Growing up vegetarian until my teens, cutting out meat is not hard for me to do. When things get hard and the budget gets tight, reducing meat consumption is one of the easiest ways to trim the food budget while still eating healthfully. People who have never tried this often ask “what do you eat?” or think that vegetarian cooking is simply about eating salad and potatoes. The truth is much more delicious and varied.
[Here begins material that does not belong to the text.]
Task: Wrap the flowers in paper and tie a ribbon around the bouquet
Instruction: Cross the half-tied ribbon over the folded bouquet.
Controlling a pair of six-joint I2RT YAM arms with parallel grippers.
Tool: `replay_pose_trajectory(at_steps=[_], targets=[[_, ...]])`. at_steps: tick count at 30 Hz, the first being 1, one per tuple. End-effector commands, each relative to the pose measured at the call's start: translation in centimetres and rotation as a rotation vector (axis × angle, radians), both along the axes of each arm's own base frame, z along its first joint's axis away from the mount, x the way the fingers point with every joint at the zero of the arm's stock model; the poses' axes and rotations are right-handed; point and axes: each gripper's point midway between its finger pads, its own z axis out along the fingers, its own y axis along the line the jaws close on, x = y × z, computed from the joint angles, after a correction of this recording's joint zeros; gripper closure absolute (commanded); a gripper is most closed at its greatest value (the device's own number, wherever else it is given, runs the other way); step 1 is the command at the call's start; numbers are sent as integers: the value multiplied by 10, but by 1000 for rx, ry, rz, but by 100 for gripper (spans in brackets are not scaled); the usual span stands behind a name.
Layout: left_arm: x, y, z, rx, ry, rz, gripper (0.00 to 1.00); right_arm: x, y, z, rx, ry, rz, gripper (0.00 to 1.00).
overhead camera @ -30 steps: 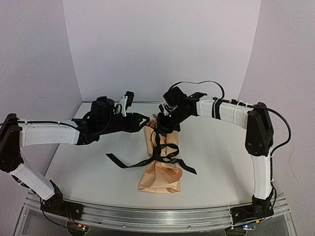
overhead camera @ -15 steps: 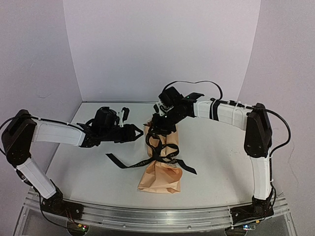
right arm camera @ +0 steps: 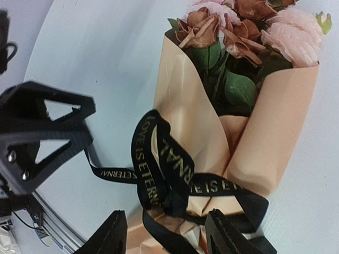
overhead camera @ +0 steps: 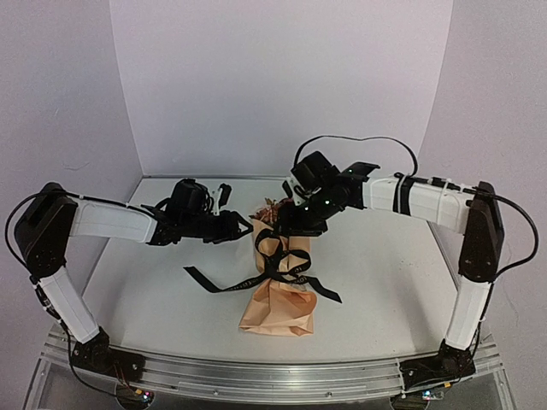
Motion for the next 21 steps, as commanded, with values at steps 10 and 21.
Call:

Start by thinking of some family favorites, and find ways to cut out the meat without cutting out flavor or nutrition. Try your hand at vegetarian chili with only beans, or lasagna with mushrooms instead of ground beef. Exploring other cultural traditions can provide inspiration too. Diets that are not based on meat are available all over the world and are widespread in places like India, China, and Africa. This is in part due to the difference in financial abundance and the need to cook without meat to save money. Their use of spices and a variety of foods will make your mouth water and you won’t even miss the meat. Be creative and try many different things to see what your family likes.
Learning how to cook healthy and tasty vegetarian meals that your whole family will enjoy is a great step to going off grid, in addition to being a step closer to a healthier lifestyle. Start small with just one meal a week, and then add more until you find what works for you. When TEOTWAWKI arrives, your family will thank you for it.
And your body might just thank you now.